This module is the Rust-side closeout. The schema half lives in migrations/sqlite/0033_v07_form5_confidence_calibration.sql and migrations/postgres/0020_v07_form5_confidence_calibration.sql.

§Surface

derive — deterministic auto-derivation from row signals. Opt-in via AI_MEMORY_AUTO_CONFIDENCE=1.
[shadow::observe] — writes per-recall samples to confidence_shadow_observations when AI_MEMORY_CONFIDENCE_SHADOW=1. Audit-honest: the caller value is still the one used downstream; shadow never silently overrides.
[decay::decayed] — exponential freshness decay (exp(-age / half_life)); operator opts in with AI_MEMORY_CONFIDENCE_DECAY=1 or per-namespace confidence_decay_half_life_days policy.
[calibrate::calibrate_from_shadow] — computes per-source baselines from the shadow-observations table. Driven by the ai-memory calibrate confidence CLI and the memory_calibrate_confidence MCP tool.

Modules§

calibrate: v0.7.0 Form 5 — calibration sweep.
decay: v0.7.0 Form 5 — freshness-decay updater.
shadow: v0.7.0 Form 5 — shadow-mode telemetry pipeline.

Structs§

DeriveContext: Context the [derive] engine consults at the moment it computes a fresh confidence value.

Constants§

DEFAULT_HALF_LIFE_DAYS: Default half-life (in days) for the freshness-decay envelope. 30 days mirrors a working agent’s “this month vs. last month” salience window; long-tier rows that survive a month already have meaningful corroboration through the access_count promotion loop, so the half-life acts as a soft-floor rather than a hard expiry.
ENV_AUTO_CONFIDENCE: Environment-variable opt-in for the auto-derive engine.
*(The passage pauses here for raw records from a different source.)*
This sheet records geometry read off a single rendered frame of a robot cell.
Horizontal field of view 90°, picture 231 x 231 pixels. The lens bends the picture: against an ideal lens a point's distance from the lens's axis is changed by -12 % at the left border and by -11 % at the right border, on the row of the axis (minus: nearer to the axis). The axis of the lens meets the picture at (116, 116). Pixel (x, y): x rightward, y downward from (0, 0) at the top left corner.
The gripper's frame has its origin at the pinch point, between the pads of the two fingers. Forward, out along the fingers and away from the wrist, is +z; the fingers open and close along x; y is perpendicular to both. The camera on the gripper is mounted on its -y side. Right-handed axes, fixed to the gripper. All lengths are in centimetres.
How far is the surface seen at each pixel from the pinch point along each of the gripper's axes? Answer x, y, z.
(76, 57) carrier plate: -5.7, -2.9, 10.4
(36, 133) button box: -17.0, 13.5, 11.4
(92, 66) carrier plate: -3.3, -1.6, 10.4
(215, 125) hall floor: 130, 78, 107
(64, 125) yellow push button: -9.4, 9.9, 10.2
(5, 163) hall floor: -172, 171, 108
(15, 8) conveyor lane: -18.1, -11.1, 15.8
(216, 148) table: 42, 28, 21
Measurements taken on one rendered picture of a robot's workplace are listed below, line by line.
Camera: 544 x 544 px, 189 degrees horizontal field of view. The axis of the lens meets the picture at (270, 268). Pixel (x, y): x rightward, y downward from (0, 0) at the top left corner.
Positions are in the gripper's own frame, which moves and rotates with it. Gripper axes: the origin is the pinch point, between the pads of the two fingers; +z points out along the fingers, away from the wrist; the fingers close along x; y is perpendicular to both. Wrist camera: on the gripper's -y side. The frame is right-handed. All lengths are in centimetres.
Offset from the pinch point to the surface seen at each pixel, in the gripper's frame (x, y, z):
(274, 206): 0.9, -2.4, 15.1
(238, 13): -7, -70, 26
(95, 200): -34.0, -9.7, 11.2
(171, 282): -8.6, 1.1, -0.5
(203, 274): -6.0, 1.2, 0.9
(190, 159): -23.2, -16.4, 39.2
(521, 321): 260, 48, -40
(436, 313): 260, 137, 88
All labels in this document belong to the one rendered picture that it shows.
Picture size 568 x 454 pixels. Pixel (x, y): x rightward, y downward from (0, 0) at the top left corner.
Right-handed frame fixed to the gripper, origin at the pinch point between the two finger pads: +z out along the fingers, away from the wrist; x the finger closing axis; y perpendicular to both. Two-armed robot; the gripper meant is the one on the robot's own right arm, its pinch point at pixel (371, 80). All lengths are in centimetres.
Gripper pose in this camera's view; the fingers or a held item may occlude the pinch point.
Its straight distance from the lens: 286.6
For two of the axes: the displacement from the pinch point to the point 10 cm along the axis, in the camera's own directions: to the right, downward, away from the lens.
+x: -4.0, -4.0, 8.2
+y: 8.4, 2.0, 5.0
When unset or any value other than "1", [derive] returns the caller’s confidence verbatim — preserving the v0.6.x contract.

Functions§

auto_confidence_enabled: Returns true when ENV_AUTO_CONFIDENCE is set to "1". Centralised so the recall path, store path, and tests all read the same flag.
derive: Deterministically derive a confidence value from row signals.